(What the task requires)
An exact copy of the listing is what is needed; please output it in full.

(Data provided)
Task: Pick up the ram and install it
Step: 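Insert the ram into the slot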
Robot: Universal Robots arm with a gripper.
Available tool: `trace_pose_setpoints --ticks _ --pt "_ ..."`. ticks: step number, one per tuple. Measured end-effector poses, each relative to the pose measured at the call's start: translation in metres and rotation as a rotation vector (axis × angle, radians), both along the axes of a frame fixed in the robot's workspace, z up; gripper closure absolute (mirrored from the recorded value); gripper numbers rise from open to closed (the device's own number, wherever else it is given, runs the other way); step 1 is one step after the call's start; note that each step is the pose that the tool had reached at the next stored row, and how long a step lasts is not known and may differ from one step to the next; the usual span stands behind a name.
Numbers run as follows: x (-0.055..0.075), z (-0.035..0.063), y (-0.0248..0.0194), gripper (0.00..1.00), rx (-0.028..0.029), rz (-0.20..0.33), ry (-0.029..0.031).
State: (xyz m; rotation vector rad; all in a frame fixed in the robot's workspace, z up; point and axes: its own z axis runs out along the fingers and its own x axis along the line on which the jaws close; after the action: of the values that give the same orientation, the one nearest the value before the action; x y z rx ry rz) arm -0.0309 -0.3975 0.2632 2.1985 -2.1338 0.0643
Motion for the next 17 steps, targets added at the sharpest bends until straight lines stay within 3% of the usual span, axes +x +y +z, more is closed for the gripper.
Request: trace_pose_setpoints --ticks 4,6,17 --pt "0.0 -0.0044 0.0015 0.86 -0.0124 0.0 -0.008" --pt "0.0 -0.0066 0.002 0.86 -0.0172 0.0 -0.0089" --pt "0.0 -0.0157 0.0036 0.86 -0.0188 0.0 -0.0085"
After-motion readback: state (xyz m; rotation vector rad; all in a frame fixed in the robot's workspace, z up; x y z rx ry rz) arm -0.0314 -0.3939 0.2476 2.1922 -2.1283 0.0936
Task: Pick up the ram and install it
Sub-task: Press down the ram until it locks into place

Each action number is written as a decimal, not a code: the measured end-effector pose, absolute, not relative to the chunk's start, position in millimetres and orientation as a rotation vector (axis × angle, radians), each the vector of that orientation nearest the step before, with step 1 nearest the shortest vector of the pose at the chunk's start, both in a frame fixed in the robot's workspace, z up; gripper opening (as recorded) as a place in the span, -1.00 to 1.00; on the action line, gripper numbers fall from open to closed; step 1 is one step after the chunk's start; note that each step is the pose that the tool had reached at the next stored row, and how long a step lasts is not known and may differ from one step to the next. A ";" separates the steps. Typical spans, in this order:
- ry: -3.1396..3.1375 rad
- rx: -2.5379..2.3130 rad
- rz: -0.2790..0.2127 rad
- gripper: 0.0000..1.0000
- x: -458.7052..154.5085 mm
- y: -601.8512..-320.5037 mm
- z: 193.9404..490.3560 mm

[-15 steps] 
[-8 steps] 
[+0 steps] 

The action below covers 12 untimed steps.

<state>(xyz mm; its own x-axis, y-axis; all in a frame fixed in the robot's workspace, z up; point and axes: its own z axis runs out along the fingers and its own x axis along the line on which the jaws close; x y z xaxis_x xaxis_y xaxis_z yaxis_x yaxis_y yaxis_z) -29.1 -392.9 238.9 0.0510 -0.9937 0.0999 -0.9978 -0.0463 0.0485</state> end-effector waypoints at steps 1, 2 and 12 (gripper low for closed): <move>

(Worked solution)
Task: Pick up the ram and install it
Step: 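Insert the ram into the slot
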Robot: Universal Robots arm with a gripper.
Available tool: `trace_pose_setpoints --ticks _ --pt "_ ..."`. ticks: step number, one per tuple. Measured end-effector poses, each relative to the pose measured at the call's start: translation in metres and rotation as a rotation vector (axis × angle, radians), both along the axes of a frame fixed in the robot's workspace, z up; gripper closure absolute (mirrored from the recorded value); gripper numbers rise from open to closed (the device's own number, wherever else it is given, runs the other way); step 1 is one step after the call's start; note that each step is the pose that the tool had reached at the next stored row, and how long a step lasts is not known and may differ from one step to the next; the usual span stands behind a name.
Numbers run as follows: x (-0.055..0.075), z (-0.035..0.063), y (-0.0248..0.0194), gripper (0.00..1.00), rx (-0.028..0.029), rz (-0.20..0.33), ry (-0.029..0.031).
State: (xyz m; rotation vector rad; all in a frame fixed in the robot's workspace, z up; point and axes: its own z axis runs out along the fingers and its own x axis along the line on which the jaws close; after the action: of the values that give the same orientation, the one nearest the value before the action; x y z rx ry rz) arm -0.0309 -0.3975 0.2632 2.1985 -2.1338 0.0643
Motion for the next 17 steps, targets added at the sharpest bends until straight lines stay within 3% of the usual span, axes +x +y +z, more is closed for the gripper.
Request: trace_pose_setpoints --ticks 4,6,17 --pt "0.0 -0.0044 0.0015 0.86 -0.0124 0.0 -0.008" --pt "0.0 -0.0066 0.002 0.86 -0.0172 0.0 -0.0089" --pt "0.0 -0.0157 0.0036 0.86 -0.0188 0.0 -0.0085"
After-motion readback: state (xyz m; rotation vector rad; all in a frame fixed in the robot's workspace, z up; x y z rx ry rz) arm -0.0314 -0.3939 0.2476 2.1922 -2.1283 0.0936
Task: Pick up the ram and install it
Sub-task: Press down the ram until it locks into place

Each action number is written as a decimal, not a code: the measured end-effector pose, absolute, not relative to the chunk's start, position in millimetres and orientation as a rotation vector (axis × angle, radians), each the vector of that orientation nearest the step before, with step 1 nearest the shortest vector of the pose at the chunk's start, both in a frame fixed in the robot's workspace, z up; gripper opening (as recorded) as a place in the span, -1.00 to 1.00; on the action line, gripper numbers fall from open to closed; step 1 is one step after the chunk's start; note that each step is the pose that the tool had reached at the next stored row, and how long a step lasts is not known and may differ from one step to the next. A ";" separates the steps. Typical spans, in this order:
- ry: -3.1396..3.1375 rad
- rx: -2.5379..2.3130 rad
- rz: -0.2790..0.2127 rad
- gripper: 0.0000..1.0000
- x: -458.7052..154.5085 mm
- y: -601.8512..-320.5037 mm
- z: 193.9404..490.3560 mm

[-15 steps] 
[-8 steps] 
[+0 steps] 

The action below covers 12 untimed steps.

<state>(xyz mm; its own x-axis, y-axis; all in a frame fixed in the robot's workspace, z up; point and axes: its own z axis runs out along the fingers and its own x axis along the line on which the jaws close; x y z xaxis_x xaxis_y xaxis_z yaxis_x yaxis_y yaxis_z) -29.1 -392.9 238.9 0.0510 -0.9937 0.0999 -0.9978 -0.0463 0.0485</state> end-effector waypoints at steps 1, 2 and 12 (gripper low for closed): <move>

Nothing else is required to complete this exercise.